Each line from the first down to the one containing "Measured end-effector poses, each" should be returned exactly as it appears below.

==== Data excerpt ====

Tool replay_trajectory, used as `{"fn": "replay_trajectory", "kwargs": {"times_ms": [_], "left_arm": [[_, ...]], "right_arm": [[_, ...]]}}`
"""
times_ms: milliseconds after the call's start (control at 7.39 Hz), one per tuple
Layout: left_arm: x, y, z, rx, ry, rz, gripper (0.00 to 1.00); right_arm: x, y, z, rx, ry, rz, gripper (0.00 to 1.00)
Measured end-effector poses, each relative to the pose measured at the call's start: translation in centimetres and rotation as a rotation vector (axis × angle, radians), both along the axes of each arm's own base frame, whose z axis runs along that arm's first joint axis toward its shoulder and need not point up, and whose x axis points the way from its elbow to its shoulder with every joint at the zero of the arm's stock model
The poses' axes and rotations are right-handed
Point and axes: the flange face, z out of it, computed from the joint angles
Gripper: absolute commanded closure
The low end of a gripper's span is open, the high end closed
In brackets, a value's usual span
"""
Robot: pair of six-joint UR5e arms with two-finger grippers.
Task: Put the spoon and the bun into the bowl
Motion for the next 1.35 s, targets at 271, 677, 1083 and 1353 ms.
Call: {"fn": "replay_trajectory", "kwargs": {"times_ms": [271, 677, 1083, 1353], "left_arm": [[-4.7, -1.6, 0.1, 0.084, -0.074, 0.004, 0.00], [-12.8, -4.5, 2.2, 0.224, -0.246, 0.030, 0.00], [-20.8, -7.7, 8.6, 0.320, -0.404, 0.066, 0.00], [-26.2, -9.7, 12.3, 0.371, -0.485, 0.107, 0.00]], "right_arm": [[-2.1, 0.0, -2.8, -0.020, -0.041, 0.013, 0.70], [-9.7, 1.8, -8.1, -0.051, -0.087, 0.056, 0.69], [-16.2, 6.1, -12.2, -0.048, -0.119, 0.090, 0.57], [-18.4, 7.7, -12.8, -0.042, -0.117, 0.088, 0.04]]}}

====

▸ **Problem solution**
Tool replay_trajectory, used as `{"fn": "replay_trajectory", "kwargs": {"times_ms": [_], "left_arm": [[_, ...]], "right_arm": [[_, ...]]}}`
"""
times_ms: milliseconds after the call's start (control at 7.39 Hz), one per tuple
Layout: left_arm: x, y, z, rx, ry, rz, gripper (0.00 to 1.00); right_arm: x, y, z, rx, ry, rz, gripper (0.00 to 1.00)
Measured end-effector poses, each relative to the pose measured at the call's start: translation in centimetres and rotation as a rotation vector (axis × angle, radians), both along the axes of each arm's own base frame, whose z axis runs along that arm's first joint axis toward its shoulder and need not point up, and whose x axis points the way from its elbow to its shoulder with every joint at the zero of the arm's stock model

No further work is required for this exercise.